Copy out the data in full, keeping each line exactly as it reads.
********
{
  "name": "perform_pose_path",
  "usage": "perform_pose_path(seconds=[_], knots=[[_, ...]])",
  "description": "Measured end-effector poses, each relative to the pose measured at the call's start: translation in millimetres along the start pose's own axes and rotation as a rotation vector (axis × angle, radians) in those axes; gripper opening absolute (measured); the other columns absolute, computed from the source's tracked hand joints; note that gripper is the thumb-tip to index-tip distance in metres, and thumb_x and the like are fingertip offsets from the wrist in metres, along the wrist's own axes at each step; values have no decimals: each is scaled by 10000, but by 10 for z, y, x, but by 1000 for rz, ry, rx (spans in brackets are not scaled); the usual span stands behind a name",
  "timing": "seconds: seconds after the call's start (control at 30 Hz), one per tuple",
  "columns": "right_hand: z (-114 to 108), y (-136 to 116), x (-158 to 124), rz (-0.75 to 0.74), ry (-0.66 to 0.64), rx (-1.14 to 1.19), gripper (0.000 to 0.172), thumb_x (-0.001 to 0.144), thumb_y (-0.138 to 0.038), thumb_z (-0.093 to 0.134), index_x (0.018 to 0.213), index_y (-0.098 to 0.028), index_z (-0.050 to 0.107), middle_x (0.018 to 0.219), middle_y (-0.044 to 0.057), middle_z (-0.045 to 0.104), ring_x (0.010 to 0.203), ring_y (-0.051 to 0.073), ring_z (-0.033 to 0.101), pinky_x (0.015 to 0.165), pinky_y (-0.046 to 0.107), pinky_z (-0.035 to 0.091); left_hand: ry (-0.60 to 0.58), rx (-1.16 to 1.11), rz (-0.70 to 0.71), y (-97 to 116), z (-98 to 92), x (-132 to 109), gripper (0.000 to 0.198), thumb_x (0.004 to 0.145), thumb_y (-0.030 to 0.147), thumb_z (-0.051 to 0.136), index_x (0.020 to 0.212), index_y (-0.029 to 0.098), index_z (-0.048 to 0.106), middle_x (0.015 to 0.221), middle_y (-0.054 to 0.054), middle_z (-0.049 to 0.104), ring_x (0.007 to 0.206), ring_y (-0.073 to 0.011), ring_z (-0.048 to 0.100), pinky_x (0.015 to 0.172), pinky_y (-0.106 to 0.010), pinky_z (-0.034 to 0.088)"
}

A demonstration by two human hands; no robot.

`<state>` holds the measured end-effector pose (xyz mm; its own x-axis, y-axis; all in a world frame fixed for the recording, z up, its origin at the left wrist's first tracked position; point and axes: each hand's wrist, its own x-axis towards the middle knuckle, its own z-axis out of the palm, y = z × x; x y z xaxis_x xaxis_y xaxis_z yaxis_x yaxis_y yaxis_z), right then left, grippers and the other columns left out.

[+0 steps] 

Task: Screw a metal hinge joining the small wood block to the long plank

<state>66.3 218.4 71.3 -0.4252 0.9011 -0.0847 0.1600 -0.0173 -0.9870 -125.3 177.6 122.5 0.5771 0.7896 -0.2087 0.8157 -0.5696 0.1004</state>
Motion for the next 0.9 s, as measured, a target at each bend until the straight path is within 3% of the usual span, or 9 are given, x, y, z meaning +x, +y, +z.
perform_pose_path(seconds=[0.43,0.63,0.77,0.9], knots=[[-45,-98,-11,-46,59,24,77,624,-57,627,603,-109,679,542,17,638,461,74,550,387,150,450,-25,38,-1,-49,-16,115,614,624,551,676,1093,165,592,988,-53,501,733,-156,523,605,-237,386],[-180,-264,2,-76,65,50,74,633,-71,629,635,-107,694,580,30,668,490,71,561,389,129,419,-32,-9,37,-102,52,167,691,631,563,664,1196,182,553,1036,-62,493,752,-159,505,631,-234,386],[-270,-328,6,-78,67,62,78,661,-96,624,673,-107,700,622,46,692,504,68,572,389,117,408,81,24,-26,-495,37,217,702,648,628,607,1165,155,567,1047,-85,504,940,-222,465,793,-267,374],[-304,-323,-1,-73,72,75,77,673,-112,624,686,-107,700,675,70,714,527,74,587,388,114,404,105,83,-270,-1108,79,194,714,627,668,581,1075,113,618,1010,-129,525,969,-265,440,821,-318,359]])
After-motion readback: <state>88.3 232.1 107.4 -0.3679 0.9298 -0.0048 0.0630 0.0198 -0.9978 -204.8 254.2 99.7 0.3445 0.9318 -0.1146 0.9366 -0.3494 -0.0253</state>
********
### SOLUTION FOR THIS PROBLEM:
{
  "name": "perform_pose_path",
  "usage": "perform_pose_path(seconds=[_], knots=[[_, ...]])",
  "description": "Measured end-effector poses, each relative to the pose measured at the call's start: translation in millimetres along the start pose's own axes and rotation as a rotation vector (axis × angle, radians) in those axes; gripper opening absolute (measured); the other columns absolute, computed from the source's tracked hand joints; note that gripper is the thumb-tip to index-tip distance in metres, and thumb_x and the like are fingertip offsets from the wrist in metres, along the wrist's own axes at each step; values have no decimals: each is scaled by 10000, but by 10 for z, y, x, but by 1000 for rz, ry, rx (spans in brackets are not scaled); the usual span stands behind a name",
  "timing": "seconds: seconds after the call's start (control at 30 Hz), one per tuple",
  "columns": "right_hand: z (-114 to 108), y (-136 to 116), x (-158 to 124), rz (-0.75 to 0.74), ry (-0.66 to 0.64), rx (-1.14 to 1.19), gripper (0.000 to 0.172), thumb_x (-0.001 to 0.144), thumb_y (-0.138 to 0.038), thumb_z (-0.093 to 0.134), index_x (0.018 to 0.213), index_y (-0.098 to 0.028), index_z (-0.050 to 0.107), middle_x (0.018 to 0.219), middle_y (-0.044 to 0.057), middle_z (-0.045 to 0.104), ring_x (0.010 to 0.203), ring_y (-0.051 to 0.073), ring_z (-0.033 to 0.101), pinky_x (0.015 to 0.165), pinky_y (-0.046 to 0.107), pinky_z (-0.035 to 0.091); left_hand: ry (-0.60 to 0.58), rx (-1.16 to 1.11), rz (-0.70 to 0.71), y (-97 to 116), z (-98 to 92), x (-132 to 109), gripper (0.000 to 0.198), thumb_x (0.004 to 0.145), thumb_y (-0.030 to 0.147), thumb_z (-0.051 to 0.136), index_x (0.020 to 0.212), index_y (-0.029 to 0.098), index_z (-0.048 to 0.106), middle_x (0.015 to 0.221), middle_y (-0.054 to 0.054), middle_z (-0.049 to 0.104), ring_x (0.007 to 0.206), ring_y (-0.073 to 0.011), ring_z (-0.048 to 0.100), pinky_x (0.015 to 0.172), pinky_y (-0.106 to 0.010), pinky_z (-0.034 to 0.088)"
}

A demonstration by two human hands; no robot.

`<state>` holds the measured end-effector pose (xyz mm; its own x-axis, y-axis; all in a world frame fixed for the recording, z up, its origin at the left wrist's first tracked position; point and axes: each hand's wrist, its own x-axis towards the middle knuckle, its own z-axis out of the palm, y = z × x; x y z xaxis_x xaxis_y xaxis_z yaxis_x yaxis_y yaxis_z), right then left, grippers and the other columns left out.

[+0 steps] 

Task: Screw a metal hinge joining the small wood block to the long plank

<state>66.3 218.4 71.3 -0.4252 0.9011 -0.0847 0.1600 -0.0173 -0.9870 -125.3 177.6 122.5 0.5771 0.7896 -0.2087 0.8157 -0.5696 0.1004</state>
Motion for the next 0.9 s, as measured, a target at each bend until the straight path is within 3% of the usual span, or 9 are given, x, y, z meaning +x, +y, +z.
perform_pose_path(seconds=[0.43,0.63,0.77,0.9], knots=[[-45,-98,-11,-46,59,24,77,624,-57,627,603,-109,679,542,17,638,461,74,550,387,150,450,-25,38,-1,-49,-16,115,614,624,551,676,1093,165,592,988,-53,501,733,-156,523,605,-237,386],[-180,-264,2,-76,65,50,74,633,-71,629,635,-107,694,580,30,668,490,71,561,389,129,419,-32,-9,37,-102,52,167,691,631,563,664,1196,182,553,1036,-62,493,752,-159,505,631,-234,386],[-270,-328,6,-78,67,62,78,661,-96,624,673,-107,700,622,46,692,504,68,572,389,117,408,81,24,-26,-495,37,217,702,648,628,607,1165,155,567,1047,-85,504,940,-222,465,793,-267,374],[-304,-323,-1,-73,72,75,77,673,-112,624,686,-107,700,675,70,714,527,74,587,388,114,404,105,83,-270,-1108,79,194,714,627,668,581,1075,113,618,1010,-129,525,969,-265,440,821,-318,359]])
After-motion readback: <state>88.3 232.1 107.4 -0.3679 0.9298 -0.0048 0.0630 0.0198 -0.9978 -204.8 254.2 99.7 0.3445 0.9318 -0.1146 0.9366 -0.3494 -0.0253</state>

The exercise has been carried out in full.